A reader sent us an article about contact lenses with augmented reality. Soon, you can be out of touch with reality all the time.
Mojo Vision contact lenses will work like regular contacts, but they will also display weather information, a map, heart rate, blood sugar and other information floating in the air before the user's eye, the company says. They remind us of Joy's Form Swim goggles, which give swimming workout statistics in front of the right or left pupil. Google is an investor in Mojo Vision. Availability: In two years, or so, the company says.
Other gadgets of interest:
• Segway S-Pod: Remember how the Segway was going to revolutionize transportation? It never happened, though we do see tourists using them. Segway just announced a sit-down version, which goes up to 24 miles per hour. That's more like it. As people age or develop joint problems, they could use the S-Pods at airports, large campuses and on tours.
This seems to be a big improvement over the current Segway, which isn't easy on the feet if you've been standing on it for hours. Joy was a little leery to try one but it practically balances itself. The new version will be even more of a no-brainer, if you don't mind joystick controls. It's sometimes described as a "self-balancing stroller," or a "lounge chair on wheels."
• Nurvv insoles might have prevented Joy from damaging her feet in long runs around a track. She used to run on her toes, which was bad for them. These insoles send data to an app on your phone. The app analyzes your running technique and gives you statistics, such as stride length, as well as advice.
• The Manta5 Hydrofoil Bike mimics riding a bicycle -- on water. An electric motor provides an assist to your pedaling. Once you get up to speed, the hydrofoils provide lift. Joy saw it on YouTube and now wants one. There's a catch, though. It costs $7,500.
See more in a SmithsonianMag.com article called "Eight Remarkable Inventions Unveiled at This Year's CES." That's the Consumer Electronics Show in Las Vegas, which was earlier this month.
A reader is in doubt about whether she should update her iPhone 6. She stopped doing updates when her friends' phones got messed up after they did theirs. Bob has an aversion to all updates. Not every change is an improvement.
It turns out her phone is too old anyway. You need an iPhone 6s or newer to install Apple's latest operating system, 13.2.2. It won't work on an iPhone 6. That may be a lucky break. According to Forbes magazine, iOS 13.2.2 has caused a lot of problems. These include crashing during email, audio irregularities, graphic glitches, cellular connection difficulties and excessive battery drain. Forbes urged users to stay away from the update unless they've been faithfully installing updates all along and now have version 13.2.1, which is worse. Version 13.3 is in the "beta" or testing phase, but we'll probably see a version 13.2.3 first. Are you confused yet? We like to fall back on the farmer's mantra: "If it ain't broke, don't fix it."
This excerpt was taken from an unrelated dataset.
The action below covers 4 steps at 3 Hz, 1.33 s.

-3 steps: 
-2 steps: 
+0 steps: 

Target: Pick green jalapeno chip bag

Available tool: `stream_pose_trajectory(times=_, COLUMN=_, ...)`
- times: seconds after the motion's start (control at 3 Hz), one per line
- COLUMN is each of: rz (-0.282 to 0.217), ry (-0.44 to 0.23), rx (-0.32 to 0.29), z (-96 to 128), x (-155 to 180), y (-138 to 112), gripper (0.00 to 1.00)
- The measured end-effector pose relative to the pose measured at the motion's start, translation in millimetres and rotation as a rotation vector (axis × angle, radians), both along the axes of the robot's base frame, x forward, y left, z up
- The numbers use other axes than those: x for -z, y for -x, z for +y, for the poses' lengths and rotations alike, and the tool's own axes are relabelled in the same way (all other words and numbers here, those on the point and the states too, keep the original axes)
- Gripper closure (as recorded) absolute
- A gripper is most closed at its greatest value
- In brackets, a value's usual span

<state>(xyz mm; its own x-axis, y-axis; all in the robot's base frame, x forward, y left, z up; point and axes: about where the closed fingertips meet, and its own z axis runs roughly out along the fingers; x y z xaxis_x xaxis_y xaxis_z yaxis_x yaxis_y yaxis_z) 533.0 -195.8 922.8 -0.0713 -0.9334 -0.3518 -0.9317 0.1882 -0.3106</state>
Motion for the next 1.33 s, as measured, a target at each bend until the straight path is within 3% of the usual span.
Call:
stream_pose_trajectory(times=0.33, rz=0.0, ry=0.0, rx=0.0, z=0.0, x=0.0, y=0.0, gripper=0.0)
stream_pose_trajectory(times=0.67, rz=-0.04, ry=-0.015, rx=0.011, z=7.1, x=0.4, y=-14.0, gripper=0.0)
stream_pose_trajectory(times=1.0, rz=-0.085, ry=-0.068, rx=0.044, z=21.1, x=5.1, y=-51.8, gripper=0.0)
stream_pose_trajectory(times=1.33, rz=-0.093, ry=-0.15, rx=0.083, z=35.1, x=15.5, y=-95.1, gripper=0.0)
Bob got so tired of getting notified about every post on Facebook, he went to "Settings" and turned them all off. Joy did it too. We were astonished by the number and variety of notifications.
Start at Facebook.com on your computer. Look at the blue bar at the top of the screen and go all the way to the right to click a drop-down arrow. Choose "Settings." Look to the left and click "Notifications." You can turn off more than a dozen of them. This includes notifications by email, text message or pop-up. We shut down notifications about status updates, videos, things for sale and charities, among others. We kept birthday reminders.
"Can this teenager use a rotary phone?" Search on that phrase to find an unintentionally funny YouTube video. A friend who had coincidentally just wished aloud that the world could go back to rotary phones found it for us. "I couldn't stop laughing," she says. Two teenagers try to work a dial-up phone and can't figure it out.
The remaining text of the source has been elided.